First it would have been useful to point out how the pensions became badly underfunded. The problem goes back to the late 1990s when Chicago, like many other state and local governments, largely stopped contributing to their pensions because they thought the run-up in the stock market made it unnecessary. They made projections, with the blessing of bond-rating agencies like Moody's and Standard and Poor's, that essentially assumed that the stock bubble would grow ever larger for decades in the future.

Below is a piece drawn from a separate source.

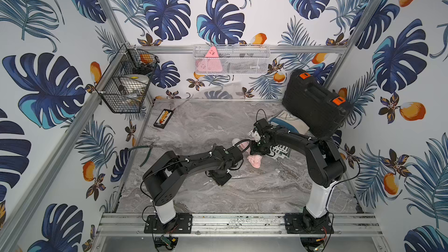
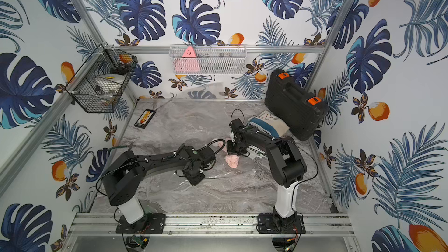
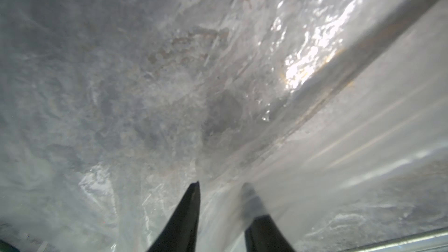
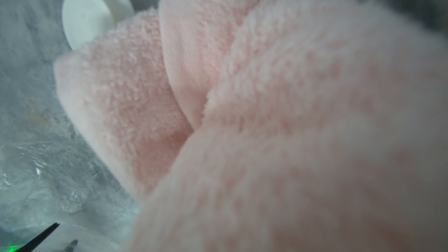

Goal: Place the folded towel into the vacuum bag
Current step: Open the vacuum bag at the center of the board.

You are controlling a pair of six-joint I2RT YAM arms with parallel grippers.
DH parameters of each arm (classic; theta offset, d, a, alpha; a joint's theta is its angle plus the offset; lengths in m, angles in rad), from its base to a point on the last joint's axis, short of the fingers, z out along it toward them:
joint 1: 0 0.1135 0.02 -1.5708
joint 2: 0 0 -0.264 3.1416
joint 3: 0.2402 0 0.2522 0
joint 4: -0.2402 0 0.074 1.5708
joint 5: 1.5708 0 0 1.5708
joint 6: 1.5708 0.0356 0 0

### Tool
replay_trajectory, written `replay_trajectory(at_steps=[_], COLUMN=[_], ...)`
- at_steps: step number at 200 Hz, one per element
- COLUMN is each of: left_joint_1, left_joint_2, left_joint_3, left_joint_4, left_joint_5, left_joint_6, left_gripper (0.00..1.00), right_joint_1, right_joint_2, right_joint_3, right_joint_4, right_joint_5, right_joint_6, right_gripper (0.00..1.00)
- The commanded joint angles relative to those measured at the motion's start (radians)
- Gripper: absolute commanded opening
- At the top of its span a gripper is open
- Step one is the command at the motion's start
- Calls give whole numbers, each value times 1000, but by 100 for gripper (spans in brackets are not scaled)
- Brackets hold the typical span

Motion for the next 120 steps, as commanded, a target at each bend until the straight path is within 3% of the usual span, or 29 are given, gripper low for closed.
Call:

After the bubble burst, Chicago continued to make contributions at the same levels. This was a conscious decision by the city's political leaders, most importantly its mayor Richard M. Daley. Any city that goes a decade without making required contributions to its pensions will have a seriously underfunded pension system. This is the legacy of Mayor Daley, who remarkably is still a respected figure in public life.

While the shortfall is substantial it would be helpful to put in the context of the size of the city and its projected revenue. Its pension shortfalls are in the neighborhood of $28 billion. This is equal to approximately 0.5 percent of its projected income over the next three decades and 15 percent of projected revenue. This is far from trivial, but also not a crushing burden for a city with an otherwise healthy economy. 

The article also highlights the decision of a federal judge to allow Detroit to declare bankruptcy. Given its much healthier finances it is unlikely that Chicago's current mayor, Rahm Emanuel, would opt to go the bankruptcy route.